#### [Exercise instructions]
Please copy, character for character, each line from the beginning of the listing to the line containing "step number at", including both.

#### [Material supplied]
--- START ---

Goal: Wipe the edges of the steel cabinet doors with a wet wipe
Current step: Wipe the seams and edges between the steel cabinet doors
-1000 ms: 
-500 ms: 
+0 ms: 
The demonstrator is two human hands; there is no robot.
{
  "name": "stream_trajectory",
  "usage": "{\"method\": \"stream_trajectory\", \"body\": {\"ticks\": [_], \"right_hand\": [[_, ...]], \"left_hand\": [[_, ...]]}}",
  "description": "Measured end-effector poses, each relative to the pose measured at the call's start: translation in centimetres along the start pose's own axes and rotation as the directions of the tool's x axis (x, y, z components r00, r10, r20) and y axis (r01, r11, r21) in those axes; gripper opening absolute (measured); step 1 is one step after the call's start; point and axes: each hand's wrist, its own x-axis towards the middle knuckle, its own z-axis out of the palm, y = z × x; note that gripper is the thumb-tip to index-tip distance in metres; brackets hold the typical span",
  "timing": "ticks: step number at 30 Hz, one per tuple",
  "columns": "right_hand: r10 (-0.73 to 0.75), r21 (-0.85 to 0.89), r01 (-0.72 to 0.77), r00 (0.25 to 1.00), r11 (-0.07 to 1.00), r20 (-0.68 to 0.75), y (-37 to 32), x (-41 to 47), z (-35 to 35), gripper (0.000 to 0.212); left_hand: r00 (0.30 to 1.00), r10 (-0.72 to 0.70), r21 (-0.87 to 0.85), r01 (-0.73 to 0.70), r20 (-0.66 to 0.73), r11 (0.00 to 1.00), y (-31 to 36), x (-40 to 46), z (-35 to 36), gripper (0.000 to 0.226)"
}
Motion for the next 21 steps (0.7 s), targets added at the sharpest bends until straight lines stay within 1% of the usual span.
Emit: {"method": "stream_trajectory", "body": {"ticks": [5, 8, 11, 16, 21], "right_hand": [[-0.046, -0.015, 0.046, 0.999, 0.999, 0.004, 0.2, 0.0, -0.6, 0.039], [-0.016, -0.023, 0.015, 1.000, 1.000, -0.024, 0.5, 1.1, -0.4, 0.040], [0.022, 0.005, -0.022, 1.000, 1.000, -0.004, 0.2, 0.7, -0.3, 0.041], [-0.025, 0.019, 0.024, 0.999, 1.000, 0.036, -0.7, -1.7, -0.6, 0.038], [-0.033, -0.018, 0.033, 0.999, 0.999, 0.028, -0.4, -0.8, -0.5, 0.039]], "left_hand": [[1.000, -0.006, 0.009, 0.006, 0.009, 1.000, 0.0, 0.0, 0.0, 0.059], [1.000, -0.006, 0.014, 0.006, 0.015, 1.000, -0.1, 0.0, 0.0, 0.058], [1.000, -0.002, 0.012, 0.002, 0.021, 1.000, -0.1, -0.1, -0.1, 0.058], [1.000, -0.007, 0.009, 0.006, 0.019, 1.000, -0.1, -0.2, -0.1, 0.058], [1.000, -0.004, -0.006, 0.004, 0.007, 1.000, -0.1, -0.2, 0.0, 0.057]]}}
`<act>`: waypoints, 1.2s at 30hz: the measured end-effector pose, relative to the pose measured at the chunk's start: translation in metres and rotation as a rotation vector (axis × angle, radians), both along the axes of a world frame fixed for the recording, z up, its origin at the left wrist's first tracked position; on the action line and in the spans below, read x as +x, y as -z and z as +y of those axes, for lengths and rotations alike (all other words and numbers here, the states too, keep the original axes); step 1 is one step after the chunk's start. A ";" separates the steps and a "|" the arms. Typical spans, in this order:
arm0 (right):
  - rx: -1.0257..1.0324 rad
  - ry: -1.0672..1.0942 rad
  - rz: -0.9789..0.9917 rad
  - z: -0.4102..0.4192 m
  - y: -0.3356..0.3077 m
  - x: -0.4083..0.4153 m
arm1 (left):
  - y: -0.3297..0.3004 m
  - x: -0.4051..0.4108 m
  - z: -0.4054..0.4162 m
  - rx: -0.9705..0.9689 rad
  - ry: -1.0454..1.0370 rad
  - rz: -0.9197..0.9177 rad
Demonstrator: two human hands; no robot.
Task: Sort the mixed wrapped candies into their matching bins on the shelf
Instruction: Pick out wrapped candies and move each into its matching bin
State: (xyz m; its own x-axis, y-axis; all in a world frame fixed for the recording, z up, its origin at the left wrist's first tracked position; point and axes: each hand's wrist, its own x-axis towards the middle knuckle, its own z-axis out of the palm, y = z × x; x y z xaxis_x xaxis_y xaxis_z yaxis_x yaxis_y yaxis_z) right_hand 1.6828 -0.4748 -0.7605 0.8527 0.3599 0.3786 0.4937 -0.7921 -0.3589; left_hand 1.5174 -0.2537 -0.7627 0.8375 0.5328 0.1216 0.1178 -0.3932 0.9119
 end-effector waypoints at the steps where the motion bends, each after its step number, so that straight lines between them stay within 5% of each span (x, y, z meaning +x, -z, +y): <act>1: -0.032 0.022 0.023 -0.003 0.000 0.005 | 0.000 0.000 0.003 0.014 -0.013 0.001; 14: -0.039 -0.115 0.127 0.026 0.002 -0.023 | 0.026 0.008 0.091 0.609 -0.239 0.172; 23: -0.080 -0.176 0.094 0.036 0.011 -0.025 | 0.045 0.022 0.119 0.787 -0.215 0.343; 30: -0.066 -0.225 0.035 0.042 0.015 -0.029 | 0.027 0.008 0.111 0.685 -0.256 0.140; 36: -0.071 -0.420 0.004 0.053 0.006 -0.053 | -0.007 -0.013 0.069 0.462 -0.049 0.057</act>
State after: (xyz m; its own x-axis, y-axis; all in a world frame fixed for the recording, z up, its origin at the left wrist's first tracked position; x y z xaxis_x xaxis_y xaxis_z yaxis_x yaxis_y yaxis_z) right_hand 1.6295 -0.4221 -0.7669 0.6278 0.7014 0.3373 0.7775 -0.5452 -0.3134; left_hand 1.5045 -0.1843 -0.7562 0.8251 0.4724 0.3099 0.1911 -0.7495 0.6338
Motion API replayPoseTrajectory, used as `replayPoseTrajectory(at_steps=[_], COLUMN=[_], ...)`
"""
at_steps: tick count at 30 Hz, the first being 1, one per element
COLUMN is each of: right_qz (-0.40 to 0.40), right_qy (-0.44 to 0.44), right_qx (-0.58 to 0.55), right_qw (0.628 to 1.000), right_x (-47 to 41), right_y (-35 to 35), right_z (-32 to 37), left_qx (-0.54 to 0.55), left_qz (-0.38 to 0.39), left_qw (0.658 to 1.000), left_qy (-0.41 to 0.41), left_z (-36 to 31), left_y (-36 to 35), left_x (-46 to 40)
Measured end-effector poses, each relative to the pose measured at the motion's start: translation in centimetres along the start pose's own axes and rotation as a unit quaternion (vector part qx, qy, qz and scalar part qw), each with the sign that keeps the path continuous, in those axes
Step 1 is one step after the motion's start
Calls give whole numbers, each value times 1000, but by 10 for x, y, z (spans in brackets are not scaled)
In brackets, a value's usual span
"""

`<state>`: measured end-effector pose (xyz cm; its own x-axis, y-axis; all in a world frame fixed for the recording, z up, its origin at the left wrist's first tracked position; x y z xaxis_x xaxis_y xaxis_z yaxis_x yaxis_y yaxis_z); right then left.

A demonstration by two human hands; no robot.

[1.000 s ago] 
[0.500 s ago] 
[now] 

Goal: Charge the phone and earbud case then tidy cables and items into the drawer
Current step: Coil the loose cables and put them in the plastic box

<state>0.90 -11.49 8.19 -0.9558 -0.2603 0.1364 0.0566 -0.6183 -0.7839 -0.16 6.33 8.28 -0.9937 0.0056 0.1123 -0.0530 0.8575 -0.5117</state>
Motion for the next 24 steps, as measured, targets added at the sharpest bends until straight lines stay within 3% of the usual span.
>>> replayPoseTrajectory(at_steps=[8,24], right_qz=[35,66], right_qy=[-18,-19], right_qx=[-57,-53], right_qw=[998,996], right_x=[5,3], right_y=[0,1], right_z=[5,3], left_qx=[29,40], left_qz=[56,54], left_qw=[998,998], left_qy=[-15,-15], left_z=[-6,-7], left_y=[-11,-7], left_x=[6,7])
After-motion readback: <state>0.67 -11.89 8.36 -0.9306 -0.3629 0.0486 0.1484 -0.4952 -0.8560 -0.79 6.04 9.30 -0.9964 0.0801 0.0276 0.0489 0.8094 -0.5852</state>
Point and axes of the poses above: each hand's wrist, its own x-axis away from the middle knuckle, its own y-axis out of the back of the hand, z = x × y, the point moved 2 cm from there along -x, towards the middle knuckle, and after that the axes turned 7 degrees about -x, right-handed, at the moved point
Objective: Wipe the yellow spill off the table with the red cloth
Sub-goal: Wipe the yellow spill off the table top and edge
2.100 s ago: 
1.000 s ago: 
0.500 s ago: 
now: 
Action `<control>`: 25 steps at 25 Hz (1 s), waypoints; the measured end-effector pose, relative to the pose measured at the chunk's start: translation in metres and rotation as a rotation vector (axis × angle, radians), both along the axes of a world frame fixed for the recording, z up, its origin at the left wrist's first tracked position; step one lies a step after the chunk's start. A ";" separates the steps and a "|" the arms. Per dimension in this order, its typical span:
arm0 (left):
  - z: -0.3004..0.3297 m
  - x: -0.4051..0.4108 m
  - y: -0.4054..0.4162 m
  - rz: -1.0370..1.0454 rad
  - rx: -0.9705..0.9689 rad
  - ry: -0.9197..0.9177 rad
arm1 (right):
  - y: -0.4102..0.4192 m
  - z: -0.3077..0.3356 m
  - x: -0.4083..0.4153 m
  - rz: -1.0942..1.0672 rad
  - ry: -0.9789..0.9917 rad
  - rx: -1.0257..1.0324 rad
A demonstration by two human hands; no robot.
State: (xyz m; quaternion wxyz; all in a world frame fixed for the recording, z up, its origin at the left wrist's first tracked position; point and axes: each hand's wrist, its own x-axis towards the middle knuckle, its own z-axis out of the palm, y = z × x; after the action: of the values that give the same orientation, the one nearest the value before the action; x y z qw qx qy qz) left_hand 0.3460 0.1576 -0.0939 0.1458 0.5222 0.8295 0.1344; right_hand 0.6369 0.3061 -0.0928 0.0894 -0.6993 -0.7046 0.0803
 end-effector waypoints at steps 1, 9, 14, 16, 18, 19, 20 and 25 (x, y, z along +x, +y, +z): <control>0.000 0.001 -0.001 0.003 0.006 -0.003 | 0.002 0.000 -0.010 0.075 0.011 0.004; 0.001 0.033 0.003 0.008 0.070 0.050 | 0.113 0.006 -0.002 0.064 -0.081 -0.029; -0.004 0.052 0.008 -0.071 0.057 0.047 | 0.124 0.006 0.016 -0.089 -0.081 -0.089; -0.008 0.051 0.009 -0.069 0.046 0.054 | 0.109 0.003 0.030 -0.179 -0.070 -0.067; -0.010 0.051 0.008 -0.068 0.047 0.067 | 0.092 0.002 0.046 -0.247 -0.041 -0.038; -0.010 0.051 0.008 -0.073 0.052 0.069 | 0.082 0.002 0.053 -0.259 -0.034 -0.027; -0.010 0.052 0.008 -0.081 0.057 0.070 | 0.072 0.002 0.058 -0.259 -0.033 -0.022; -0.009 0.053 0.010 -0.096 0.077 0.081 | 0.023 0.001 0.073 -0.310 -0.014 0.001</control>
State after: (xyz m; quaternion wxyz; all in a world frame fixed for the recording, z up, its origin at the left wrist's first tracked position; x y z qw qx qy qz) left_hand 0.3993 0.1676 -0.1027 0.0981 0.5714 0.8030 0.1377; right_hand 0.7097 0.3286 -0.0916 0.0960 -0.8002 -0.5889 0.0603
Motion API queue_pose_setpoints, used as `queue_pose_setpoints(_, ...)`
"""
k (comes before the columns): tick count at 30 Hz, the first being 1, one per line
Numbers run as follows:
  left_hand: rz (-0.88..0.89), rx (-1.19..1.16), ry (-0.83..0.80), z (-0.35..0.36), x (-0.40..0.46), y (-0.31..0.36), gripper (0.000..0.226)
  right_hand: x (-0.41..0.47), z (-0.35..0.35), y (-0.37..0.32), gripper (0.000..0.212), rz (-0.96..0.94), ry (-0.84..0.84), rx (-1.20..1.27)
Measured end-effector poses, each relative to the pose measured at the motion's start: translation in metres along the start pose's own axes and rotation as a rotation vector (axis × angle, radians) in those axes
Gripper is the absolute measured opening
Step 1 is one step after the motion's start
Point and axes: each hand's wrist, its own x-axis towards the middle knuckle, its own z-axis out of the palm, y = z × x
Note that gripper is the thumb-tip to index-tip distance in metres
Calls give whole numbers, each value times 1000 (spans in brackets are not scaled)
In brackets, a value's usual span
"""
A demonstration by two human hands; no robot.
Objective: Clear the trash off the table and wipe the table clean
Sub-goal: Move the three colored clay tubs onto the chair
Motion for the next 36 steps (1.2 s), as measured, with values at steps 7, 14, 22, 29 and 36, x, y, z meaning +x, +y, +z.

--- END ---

#### [Solved problem]
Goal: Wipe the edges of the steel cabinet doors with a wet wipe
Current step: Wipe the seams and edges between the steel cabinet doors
-1000 ms: 
-500 ms: 
+0 ms: 
The demonstrator is two human hands; there is no robot.
{
  "name": "stream_trajectory",
  "usage": "{\"method\": \"stream_trajectory\", \"body\": {\"ticks\": [_], \"right_hand\": [[_, ...]], \"left_hand\": [[_, ...]]}}",
  "description": "Measured end-effector poses, each relative to the pose measured at the call's start: translation in centimetres along the start pose's own axes and rotation as the directions of the tool's x axis (x, y, z components r00, r10, r20) and y axis (r01, r11, r21) in those axes; gripper opening absolute (measured); step 1 is one step after the call's start; point and axes: each hand's wrist, its own x-axis towards the middle knuckle, its own z-axis out of the palm, y = z × x; note that gripper is the thumb-tip to index-tip distance in metres; brackets hold the typical span",
  "timing": "ticks: step number at 30 Hz, one per tuple",

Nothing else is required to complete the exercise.